Thu May 20 07:33:30 UTC 2021

On Tue, 18 May 2021 19:08:08 GMT, Man Cao <manc at openjdk.org> wrote:

>> Hi all,
>> 
>> Can I have reviews for this small refactoring change? It resolves a pending concern from [JDK-8238761](https://bugs.openjdk.java.net/browse/JDK-8238761), clarifies the code and allows more use case of async handshakes. See [JDK-8267079](https://bugs.openjdk.java.net/browse/JDK-8267079) for detailed description.
>> 
>> -Man
>
> Man Cao has updated the pull request incrementally with one additional commit since the last revision:
> 
>   Added missing deallocation and renamed "remote" to "non-self".

Thanks again. Yes, the discussion here is really helpful.

> But I'm not at all convinced that there may not be any ordering
> dependencies ever. Maybe it is a misuse, but how hard will be it be to
> spot this misuse, or debug it ? (rhetorical question)

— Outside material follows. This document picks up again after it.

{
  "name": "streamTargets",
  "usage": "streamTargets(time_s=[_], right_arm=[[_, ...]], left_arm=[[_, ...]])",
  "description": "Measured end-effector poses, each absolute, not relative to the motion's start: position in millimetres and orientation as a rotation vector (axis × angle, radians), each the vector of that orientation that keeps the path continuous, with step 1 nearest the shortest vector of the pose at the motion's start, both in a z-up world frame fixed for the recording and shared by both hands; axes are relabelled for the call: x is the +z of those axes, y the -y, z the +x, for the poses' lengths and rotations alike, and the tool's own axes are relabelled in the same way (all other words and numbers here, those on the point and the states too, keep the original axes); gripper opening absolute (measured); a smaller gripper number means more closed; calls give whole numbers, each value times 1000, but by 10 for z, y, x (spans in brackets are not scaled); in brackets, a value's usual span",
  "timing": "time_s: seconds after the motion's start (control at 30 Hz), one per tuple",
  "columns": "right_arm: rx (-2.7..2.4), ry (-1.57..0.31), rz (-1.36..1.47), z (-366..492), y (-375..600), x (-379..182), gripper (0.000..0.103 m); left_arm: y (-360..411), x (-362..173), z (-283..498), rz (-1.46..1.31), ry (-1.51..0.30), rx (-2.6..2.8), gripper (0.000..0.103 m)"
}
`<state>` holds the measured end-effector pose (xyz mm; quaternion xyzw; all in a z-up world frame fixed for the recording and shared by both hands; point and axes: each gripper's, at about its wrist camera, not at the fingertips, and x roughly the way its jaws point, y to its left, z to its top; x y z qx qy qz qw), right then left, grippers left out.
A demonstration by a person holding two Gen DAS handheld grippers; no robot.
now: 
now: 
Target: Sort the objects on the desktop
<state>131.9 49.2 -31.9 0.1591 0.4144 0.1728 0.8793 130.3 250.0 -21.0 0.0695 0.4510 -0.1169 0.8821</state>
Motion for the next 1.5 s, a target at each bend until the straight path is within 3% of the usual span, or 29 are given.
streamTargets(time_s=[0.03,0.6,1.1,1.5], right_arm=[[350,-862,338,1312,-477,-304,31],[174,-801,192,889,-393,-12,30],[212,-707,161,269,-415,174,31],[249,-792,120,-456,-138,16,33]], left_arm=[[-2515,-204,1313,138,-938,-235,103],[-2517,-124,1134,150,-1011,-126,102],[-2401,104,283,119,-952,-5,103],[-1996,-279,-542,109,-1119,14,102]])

Do we agree that for this change we don't need to preserve the order yet? Preserving the order probably needs a separate RFE and more discussion. It should be considered again if there are more async non-self executable ops in the future.

> If the deferred op is a no-op then I'm not sure how this creates work
> for a later GC pause. Assume all the Java threads are executing in
> native and stay there for a long time - why should that impact the GC's
> work?

The actual work is to refine the dirty card. There are 3 major steps to refine a dirty card with G1 epoch sync:
1. Clean the card
2. Do the epoch sync protocol with all Java threads
3. If the epoch sync is successful, refine the cleaned card. If unsuccessful, defer the card to be checked and refined later, or to be processed in the next incremental GC pause.

If we defer too many cards, the refinement will not make much progress, and the work goes into the GC pause.

> So taking an extreme example, if a thread is blocked for a few minutes
> (or equivalently, but less likely, is in native) then you are concerned
> that many of these epoch-sync async ops will accumulate, and that could
> cause memory pressure and slowdown the thread's return to Java. I can
> see that is a concern. But the first thought I had in relation to this
> problem was that perhaps we need to introduce the notion of coalescable
> operations: if all epoch-sync operations are equivalent then you only
> need at most one to get enqueued. Of course then we have to scan the
> queue for an existing occurrence. But that seems more general a solution
> to unbounded deferred operations than introducing a way to "skip"
> blocked threads.

Yes, if the epoch sync protocol stays with using handshake, it would ideally need such a coalescable handshake op. However, the suggested arm-the-poll-only approach can replace handshakes for the epoch sync protocol, and is coalescable by itself. If the target's poll is already armed, arming it again doesn't do anything. This approach also avoids allocating any `HandshakeClosure` or `HandshakeOperation` altogether.

There is the theoretical problem of having unbounded deferred cards. It is not a concern in practice because deferred cards are extremely rare, and GC pauses happen frequently which free up those deferred cards. Also I think G1DirtyCardQueue and SATBMarkQueue are already unbounded, and deferred cards are much fewer than them.

-------------

PR: https://git.openjdk.java.net/jdk/pull/4005